Aim of the exercise. Lines containing "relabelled": state how many there are in these entries, and write only that number.

Input records.
▶
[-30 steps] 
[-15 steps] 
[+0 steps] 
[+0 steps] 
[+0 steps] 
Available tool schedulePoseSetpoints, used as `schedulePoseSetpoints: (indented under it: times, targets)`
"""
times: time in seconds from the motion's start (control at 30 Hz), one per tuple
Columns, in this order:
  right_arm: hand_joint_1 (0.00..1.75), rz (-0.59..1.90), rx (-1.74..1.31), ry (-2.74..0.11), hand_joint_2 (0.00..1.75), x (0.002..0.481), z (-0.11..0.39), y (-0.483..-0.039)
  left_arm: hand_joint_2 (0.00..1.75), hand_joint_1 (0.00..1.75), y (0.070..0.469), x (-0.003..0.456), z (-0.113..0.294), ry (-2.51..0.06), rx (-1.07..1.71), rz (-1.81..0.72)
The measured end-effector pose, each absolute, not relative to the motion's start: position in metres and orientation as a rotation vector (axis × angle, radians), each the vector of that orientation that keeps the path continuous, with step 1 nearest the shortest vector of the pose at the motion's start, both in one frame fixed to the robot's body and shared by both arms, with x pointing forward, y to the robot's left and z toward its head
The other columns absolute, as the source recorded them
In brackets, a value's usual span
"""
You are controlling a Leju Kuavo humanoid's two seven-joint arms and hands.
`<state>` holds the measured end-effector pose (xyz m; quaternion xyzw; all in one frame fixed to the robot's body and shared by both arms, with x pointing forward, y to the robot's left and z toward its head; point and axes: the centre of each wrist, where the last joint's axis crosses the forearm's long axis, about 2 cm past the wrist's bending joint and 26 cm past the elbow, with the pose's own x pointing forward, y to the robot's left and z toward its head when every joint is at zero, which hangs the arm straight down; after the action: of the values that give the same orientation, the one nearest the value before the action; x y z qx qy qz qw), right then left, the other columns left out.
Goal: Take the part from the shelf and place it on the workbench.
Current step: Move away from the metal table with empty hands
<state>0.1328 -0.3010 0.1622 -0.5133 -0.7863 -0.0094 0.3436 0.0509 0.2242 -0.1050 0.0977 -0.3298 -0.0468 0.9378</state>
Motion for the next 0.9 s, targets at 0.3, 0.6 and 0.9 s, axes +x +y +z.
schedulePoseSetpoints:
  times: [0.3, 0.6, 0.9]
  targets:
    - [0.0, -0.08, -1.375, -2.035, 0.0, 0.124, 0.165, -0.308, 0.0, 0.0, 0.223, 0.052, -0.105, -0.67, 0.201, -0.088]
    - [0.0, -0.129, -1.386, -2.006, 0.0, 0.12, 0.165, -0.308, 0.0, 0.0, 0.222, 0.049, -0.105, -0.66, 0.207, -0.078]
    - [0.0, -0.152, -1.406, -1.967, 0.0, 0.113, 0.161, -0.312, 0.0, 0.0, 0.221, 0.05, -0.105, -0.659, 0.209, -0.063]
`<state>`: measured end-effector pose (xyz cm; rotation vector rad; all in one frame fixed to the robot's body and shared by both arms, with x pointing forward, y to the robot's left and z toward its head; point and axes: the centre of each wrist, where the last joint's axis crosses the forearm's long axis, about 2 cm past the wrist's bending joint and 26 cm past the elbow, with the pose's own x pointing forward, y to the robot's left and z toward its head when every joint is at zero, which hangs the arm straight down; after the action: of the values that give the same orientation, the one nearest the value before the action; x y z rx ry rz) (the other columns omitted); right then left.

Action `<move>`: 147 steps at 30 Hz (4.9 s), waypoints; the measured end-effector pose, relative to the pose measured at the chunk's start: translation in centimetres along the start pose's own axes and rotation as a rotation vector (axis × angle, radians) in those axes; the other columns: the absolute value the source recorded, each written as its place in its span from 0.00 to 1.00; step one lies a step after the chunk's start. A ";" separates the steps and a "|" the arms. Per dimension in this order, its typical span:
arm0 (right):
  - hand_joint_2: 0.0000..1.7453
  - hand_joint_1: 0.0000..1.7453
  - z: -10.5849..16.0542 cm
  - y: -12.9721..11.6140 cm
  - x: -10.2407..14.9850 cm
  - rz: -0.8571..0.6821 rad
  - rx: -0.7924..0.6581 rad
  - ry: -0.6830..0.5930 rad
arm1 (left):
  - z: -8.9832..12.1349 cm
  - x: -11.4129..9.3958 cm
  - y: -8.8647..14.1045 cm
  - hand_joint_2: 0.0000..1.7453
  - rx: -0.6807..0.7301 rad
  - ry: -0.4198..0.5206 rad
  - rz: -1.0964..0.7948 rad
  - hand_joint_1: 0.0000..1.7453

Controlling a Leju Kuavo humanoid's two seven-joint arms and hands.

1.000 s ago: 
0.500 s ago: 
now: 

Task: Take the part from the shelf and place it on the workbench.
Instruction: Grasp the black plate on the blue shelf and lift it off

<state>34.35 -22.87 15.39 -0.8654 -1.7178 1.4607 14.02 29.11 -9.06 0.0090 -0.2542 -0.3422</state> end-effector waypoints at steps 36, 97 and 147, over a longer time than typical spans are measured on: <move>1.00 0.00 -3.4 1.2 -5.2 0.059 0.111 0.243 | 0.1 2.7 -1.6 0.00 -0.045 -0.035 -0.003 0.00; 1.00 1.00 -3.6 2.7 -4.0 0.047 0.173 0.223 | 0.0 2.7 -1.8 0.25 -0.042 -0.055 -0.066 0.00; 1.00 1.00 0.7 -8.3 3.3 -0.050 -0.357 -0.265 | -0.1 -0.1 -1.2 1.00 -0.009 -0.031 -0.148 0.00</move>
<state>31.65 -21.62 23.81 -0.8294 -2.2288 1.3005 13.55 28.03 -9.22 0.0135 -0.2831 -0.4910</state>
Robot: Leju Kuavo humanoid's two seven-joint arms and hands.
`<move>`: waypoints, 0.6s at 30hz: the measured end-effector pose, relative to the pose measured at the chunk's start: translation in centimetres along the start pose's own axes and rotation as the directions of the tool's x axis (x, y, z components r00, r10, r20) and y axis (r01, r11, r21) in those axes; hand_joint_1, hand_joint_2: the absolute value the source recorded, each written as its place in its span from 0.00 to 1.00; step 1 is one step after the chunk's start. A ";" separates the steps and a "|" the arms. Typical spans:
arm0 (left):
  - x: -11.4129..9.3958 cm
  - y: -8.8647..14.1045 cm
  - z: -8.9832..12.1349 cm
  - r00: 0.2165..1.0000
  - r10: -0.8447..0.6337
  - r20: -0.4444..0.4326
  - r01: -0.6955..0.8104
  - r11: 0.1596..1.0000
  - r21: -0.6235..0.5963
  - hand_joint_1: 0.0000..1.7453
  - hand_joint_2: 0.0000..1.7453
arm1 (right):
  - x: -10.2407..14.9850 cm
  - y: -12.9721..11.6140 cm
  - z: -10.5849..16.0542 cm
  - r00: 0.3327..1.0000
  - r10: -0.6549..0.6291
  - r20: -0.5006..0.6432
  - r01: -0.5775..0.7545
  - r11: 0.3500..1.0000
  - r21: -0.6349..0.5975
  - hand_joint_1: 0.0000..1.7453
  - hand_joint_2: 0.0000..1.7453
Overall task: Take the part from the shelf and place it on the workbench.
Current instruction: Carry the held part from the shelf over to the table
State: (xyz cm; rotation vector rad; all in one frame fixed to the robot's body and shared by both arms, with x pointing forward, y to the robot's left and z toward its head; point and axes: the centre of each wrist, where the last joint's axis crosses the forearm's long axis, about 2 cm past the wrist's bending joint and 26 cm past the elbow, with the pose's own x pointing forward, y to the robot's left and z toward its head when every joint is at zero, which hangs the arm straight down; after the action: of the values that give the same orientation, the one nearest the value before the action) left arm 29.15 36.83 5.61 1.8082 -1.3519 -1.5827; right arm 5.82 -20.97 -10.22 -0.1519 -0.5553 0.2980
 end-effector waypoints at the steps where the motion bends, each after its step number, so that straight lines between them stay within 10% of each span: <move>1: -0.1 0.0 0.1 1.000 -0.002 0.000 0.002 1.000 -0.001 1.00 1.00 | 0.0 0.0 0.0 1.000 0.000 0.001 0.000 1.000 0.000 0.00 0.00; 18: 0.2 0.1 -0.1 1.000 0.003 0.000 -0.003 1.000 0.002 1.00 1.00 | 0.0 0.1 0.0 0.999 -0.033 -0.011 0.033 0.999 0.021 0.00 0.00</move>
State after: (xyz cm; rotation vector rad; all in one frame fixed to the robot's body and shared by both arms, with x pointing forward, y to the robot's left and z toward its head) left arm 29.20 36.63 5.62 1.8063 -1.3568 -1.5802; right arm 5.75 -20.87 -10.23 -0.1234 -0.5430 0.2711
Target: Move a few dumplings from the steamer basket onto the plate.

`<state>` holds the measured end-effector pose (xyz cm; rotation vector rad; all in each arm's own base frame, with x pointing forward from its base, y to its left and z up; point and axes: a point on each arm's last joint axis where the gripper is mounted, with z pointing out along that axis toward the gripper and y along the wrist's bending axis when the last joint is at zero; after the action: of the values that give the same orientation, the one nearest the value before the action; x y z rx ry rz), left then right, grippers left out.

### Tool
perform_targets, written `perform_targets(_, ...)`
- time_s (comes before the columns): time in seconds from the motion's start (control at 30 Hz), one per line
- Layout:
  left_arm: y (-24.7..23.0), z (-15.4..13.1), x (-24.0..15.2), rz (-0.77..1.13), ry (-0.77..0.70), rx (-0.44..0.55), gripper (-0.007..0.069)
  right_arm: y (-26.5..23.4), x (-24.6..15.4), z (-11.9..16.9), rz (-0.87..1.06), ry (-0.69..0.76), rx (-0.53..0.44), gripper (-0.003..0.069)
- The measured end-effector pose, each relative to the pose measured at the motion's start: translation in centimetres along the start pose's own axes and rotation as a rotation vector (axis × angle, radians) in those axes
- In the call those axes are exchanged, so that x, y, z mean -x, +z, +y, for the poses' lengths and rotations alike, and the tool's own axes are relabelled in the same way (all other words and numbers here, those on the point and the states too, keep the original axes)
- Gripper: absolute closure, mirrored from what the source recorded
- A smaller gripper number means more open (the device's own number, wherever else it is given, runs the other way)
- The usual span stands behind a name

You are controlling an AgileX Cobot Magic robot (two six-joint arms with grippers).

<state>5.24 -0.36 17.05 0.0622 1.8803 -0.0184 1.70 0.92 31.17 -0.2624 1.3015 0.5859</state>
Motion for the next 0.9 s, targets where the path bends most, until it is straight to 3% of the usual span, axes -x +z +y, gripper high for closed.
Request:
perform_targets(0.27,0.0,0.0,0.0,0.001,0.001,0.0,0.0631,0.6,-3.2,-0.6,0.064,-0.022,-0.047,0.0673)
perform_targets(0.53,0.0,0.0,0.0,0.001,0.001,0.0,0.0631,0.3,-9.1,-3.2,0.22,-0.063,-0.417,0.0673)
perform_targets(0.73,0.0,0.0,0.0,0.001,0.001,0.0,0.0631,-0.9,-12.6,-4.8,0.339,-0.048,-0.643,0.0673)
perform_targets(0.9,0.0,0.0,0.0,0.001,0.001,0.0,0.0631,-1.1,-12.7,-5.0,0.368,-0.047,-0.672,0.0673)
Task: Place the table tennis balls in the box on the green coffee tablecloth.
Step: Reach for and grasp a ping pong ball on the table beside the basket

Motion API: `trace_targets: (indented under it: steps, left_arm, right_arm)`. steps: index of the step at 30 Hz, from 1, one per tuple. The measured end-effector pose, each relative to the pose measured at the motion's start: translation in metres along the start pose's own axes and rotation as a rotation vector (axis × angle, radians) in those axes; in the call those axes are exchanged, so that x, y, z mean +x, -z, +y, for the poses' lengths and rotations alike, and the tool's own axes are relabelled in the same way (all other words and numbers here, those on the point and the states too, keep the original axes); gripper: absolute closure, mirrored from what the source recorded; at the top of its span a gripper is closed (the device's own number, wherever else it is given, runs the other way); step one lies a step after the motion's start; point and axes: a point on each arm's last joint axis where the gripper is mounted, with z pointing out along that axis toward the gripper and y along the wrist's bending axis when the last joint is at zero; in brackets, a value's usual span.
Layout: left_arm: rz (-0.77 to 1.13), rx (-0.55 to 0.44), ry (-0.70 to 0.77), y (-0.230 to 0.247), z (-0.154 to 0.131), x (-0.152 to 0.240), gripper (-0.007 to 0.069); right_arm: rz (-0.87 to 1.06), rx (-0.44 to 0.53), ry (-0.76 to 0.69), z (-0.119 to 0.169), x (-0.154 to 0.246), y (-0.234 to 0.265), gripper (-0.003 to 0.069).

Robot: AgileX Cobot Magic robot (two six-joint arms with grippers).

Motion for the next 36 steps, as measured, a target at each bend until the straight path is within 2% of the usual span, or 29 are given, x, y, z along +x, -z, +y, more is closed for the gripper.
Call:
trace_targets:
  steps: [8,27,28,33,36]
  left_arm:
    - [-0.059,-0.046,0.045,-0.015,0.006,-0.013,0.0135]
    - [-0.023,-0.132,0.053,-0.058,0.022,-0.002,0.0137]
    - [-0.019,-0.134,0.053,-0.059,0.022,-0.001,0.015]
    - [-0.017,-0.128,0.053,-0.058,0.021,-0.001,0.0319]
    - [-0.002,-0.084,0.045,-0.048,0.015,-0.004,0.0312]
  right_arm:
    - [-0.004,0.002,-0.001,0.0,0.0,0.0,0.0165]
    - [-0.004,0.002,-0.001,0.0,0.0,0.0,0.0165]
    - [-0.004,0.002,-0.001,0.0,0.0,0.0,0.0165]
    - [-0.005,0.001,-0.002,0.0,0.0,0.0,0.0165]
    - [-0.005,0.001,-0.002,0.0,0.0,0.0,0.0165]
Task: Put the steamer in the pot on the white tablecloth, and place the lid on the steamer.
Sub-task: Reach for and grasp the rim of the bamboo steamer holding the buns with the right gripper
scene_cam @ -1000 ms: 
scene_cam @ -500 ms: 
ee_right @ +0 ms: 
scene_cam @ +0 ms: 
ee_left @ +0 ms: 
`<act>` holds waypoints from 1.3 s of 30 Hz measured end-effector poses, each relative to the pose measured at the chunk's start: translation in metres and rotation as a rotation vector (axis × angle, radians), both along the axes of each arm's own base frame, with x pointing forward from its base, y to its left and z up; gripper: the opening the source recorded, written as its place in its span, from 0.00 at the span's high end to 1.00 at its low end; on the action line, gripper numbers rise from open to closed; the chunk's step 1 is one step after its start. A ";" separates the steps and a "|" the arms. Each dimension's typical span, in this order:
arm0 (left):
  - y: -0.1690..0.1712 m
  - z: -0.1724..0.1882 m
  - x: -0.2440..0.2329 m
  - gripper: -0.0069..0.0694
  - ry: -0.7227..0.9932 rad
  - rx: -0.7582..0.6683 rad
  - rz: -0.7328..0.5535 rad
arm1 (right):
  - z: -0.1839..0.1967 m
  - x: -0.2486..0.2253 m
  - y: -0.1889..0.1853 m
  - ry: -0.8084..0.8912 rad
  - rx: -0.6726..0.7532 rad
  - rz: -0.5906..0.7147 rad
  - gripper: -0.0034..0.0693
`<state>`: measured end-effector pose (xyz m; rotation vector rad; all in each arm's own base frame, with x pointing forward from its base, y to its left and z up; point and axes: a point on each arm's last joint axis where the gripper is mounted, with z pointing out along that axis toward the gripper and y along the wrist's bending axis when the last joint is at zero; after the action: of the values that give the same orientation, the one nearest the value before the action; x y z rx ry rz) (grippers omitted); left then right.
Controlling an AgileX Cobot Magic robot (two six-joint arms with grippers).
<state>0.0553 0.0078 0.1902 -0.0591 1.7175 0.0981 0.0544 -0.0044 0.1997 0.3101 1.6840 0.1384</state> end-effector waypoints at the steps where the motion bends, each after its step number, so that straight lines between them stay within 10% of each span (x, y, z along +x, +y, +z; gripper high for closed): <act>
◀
Exercise solution. 2